Boogie emerged in the late 70s, at the tail end of the disco boom, and though it preserves disco’s crisp, mellow melodies, love-focused lyrics, and dance-floor orientation, it’s generally slower and less flashy—perhaps a way of pulling back from the gold-rush excess that gave the world “Disco Duck” and The Ethel Merman Disco Album. Boogie foregrounds the lizard-­brain grooves and supple bass lines of funk, and as synthesizers took over pop music, it integrated them too. Few sounds scream “80s” like the cheesy neon synths of a boogie track, which can sound like a Commodore 64 trying to sing hymns.

Boogie had faded into obscurity by the end of that decade, but no bygone dance-music style ever truly dies. Zawada is part of an international community of DJs and musicians who’ve given boogie a second life—and not just by spinning old vinyl. Artists from the U.S. and around the world—Mexico City, Tokyo, even towns in Russia and France too small to find on most maps—are making new boogie music.

The contemporary tunes often borrow from other genres—most notably hip-hop, from which it takes loose, cybernetic beats and ghostly samples. The word “boogie,” when applied to new music, is interchangeable with the term “modern funk,” popularized in the late 2000s by California producer, DJ, and vocalist Dam-Funk. Last year he released a modern-funk mix as part of !K7’s beloved DJ-Kicks series; on the label’s site he describes it as “Funk, Boogie, Electro, House, Modern-Soul, Ambient tones . . . a push and pull of nostalgia and progressiveness.”

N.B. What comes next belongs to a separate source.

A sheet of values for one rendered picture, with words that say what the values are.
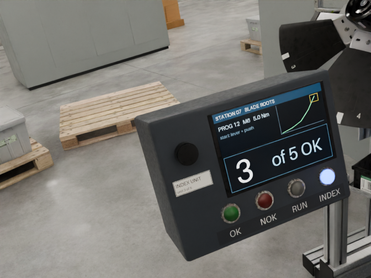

“Dam-Funk pretty much gets credit for being the godfather of the movement,” Zawada says. But the Star Creature Universal Vibrations label has played a vital role in building on what Dam-Funk began: the music it releases from its international roster of artists is snapped up by a small but tight-knit community of fans, who find one another online no matter what country they call home.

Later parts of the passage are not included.